Work request =
When a line below contains the word "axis", it counts toward the total; give that total and nothing besides.

......

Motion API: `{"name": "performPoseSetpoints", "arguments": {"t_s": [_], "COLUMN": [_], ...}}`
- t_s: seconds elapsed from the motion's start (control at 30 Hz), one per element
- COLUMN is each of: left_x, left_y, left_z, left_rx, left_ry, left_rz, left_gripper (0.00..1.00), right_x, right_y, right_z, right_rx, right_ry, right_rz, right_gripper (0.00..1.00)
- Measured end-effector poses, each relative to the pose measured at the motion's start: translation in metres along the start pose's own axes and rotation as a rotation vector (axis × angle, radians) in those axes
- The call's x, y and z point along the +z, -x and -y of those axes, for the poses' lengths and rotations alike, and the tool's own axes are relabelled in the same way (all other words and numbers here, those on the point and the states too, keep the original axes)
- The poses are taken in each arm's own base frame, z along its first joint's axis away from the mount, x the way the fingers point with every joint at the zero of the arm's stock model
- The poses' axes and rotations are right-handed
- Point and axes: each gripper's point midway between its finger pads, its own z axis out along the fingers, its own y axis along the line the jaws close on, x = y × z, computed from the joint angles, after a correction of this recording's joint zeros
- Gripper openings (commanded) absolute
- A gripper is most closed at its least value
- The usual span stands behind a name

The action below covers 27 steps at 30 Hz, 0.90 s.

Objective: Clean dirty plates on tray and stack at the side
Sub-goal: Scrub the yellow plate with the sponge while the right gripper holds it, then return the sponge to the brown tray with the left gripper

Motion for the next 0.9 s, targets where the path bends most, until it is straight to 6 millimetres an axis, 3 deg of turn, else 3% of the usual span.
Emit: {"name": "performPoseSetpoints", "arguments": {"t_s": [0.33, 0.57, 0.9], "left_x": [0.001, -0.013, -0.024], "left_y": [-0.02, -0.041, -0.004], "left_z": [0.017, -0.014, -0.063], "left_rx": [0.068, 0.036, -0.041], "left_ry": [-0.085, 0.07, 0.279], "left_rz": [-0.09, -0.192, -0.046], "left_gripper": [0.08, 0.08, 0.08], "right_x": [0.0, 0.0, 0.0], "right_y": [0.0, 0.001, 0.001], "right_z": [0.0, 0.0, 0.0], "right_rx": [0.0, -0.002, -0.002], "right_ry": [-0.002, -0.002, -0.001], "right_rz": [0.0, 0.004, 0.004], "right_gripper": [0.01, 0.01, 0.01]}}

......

Task output =
4